*REQUIREMENT*. Go to the line holding "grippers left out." in the data below and repeat it exactly, then each line after it up to and including the one holding "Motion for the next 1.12". Omit pictures.
'''
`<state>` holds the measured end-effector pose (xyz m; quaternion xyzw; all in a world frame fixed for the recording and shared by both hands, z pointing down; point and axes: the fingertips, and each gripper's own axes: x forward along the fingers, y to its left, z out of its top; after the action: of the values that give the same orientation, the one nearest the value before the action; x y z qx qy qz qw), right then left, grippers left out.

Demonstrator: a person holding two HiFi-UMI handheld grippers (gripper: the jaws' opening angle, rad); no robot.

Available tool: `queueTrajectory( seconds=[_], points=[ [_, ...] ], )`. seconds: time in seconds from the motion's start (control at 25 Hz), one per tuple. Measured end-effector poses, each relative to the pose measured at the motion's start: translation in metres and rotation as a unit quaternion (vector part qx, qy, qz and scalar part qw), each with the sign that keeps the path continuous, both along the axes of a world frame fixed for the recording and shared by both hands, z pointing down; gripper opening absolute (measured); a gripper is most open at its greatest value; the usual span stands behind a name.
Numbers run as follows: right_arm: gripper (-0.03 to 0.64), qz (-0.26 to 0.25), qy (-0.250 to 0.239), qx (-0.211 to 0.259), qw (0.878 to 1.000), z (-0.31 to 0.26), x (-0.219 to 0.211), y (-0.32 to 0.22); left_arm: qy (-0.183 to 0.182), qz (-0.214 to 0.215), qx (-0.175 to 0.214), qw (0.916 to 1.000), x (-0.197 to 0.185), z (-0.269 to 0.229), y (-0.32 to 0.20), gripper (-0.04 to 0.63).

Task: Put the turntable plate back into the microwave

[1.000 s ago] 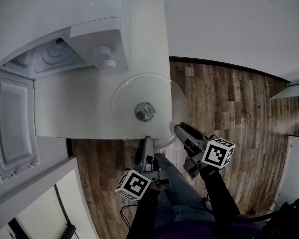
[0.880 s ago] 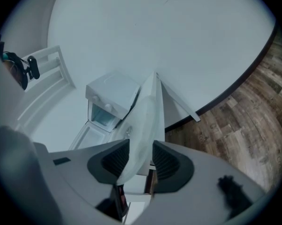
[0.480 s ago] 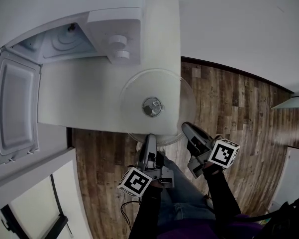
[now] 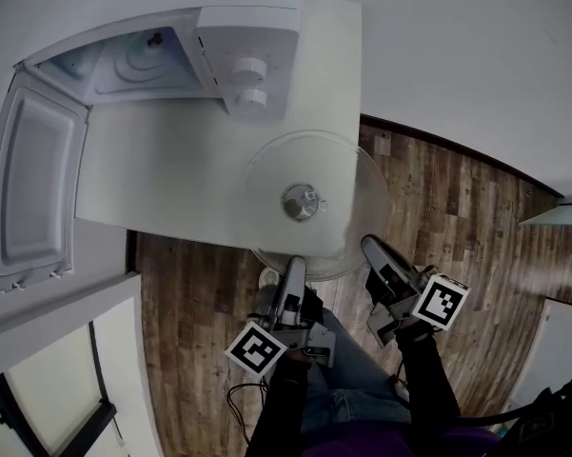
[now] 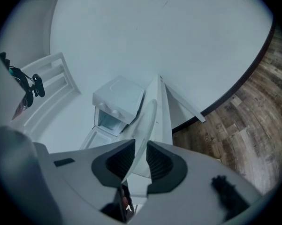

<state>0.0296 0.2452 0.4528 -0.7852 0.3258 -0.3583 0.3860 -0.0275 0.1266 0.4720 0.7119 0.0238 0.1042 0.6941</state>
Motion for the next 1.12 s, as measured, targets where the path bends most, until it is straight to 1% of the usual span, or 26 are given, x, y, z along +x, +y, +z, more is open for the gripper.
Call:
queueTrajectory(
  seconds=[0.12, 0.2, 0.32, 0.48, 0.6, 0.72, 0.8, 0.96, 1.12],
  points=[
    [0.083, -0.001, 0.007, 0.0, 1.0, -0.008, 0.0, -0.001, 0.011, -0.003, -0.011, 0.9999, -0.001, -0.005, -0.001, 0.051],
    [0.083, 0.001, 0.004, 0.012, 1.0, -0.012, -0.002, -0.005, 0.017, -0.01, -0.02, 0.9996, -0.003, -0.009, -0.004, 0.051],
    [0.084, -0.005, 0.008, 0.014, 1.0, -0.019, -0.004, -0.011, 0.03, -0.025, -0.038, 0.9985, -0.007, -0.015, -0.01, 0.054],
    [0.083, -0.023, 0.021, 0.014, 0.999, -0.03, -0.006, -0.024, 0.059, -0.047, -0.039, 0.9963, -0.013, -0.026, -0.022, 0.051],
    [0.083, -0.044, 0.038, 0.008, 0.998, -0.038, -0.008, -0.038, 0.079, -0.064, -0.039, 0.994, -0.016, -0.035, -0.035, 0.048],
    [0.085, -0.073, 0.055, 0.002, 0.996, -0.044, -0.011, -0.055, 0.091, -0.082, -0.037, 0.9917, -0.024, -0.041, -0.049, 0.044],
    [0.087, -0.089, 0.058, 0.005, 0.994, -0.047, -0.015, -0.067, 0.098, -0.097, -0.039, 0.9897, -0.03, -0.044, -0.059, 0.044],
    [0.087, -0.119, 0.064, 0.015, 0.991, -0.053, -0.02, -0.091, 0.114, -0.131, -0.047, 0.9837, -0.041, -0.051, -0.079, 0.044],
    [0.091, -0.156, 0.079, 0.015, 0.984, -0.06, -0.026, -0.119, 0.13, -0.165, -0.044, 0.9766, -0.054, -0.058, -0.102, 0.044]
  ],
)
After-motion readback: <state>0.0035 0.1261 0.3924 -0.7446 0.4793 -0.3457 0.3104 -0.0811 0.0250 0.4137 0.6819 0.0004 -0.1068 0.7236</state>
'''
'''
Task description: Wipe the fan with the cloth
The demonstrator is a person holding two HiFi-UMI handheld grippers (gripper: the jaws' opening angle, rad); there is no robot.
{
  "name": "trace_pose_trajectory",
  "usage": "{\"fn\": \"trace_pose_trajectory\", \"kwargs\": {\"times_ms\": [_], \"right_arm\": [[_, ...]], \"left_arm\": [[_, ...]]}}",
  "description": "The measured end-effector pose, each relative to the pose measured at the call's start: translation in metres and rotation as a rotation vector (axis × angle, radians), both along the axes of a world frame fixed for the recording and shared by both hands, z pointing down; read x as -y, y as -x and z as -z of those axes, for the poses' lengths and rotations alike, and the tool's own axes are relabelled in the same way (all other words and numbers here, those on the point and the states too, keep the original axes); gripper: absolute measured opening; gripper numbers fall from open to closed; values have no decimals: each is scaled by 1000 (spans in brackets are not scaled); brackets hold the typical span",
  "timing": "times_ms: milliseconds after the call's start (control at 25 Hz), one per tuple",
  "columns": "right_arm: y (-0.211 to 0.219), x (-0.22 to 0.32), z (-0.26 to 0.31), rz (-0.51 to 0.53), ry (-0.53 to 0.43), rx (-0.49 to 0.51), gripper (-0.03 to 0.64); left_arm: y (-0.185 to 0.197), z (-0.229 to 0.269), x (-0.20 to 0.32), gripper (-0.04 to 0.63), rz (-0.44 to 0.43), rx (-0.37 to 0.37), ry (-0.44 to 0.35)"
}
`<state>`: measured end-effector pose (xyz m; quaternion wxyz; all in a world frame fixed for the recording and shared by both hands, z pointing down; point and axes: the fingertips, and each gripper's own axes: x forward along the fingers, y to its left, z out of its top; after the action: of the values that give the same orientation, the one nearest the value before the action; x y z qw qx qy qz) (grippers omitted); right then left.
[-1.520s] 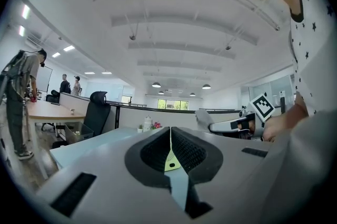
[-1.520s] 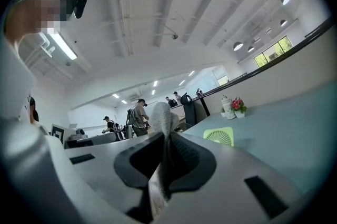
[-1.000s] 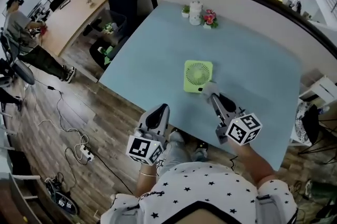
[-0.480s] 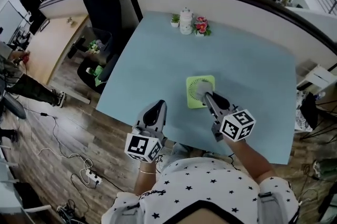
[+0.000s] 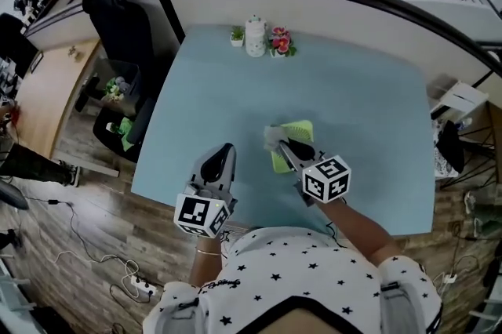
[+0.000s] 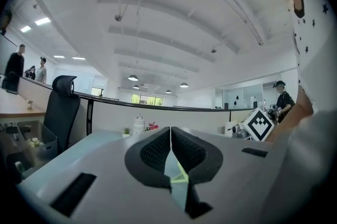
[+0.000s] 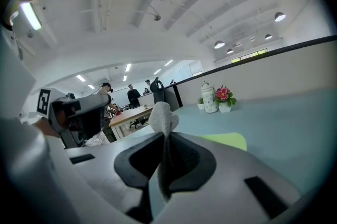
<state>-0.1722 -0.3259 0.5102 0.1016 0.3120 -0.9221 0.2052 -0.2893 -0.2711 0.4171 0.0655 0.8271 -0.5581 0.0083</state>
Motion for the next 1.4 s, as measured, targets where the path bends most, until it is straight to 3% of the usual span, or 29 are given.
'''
*RESPONSE BELOW*.
`<state>` holds the measured end-effector pose (xyz m; quaternion xyzw; all in a world frame fixed for the recording and shared by both hands, z pointing down; point and axes: the fingertips, and each gripper's own axes: x forward along the fingers, y to its left, z out of its top; after the action: of the values that give the same orientation, the one nearest the value before the action; x y z qx qy qz qw), right then left, grippers left out.

Demonstrator: a person holding two HiFi-UMI handheld grippers (gripper: the jaws' opening angle, rad); no robot.

Available tool: `queueTrajectory( seconds=[_], points=[ [_, ...] ], )`. seconds: time in seconds from the motion's start (control at 25 Hz), one per tuple. Measured end-effector poses, each relative to the pose measured at the motion's start: translation in metres and rotation as a unit quaternion (vector part qx, qy, qz and scalar part qw), each with the sign that keeps the path continuous, both along the axes of a world frame fixed for the recording and shared by both hands, z pointing down; gripper opening absolute (measured); a gripper is most open at its greatest value; the usual span stands behind a name.
Numbers run as follows: right_arm: gripper (-0.03 to 0.64), qz (-0.26 to 0.25), qy (-0.250 to 0.239), qx (-0.211 to 0.259), qw (0.878 to 1.000), z (-0.31 to 0.26), x (-0.219 to 0.211), y (-0.32 to 0.22); left_arm: qy (-0.183 to 0.182), qz (-0.214 to 0.215), qx (-0.175 to 0.214), qw (0.916 to 1.000), x (-0.197 to 0.185), z (-0.269 to 0.229), y (-0.32 to 0.20), gripper (-0.04 to 0.63).

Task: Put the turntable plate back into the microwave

[1.000 s ago] 
[0.880 s ago] 
[0.480 s ago] 
[now] 
[now] 

<state>0.0296 0.2452 0.4528 -0.7852 0.3258 -0.3583 0.3860 -0.0275 0.1266 0.4720 0.7119 0.0238 0.1042 0.6941</state>
Motion for the next 1.12 s, as measured, targets where the path bends most, until it is straight to 1% of the usual span, or 26 are given, x, y, z along +x, +y, +z, more is open for the gripper.

The required answer is now complete.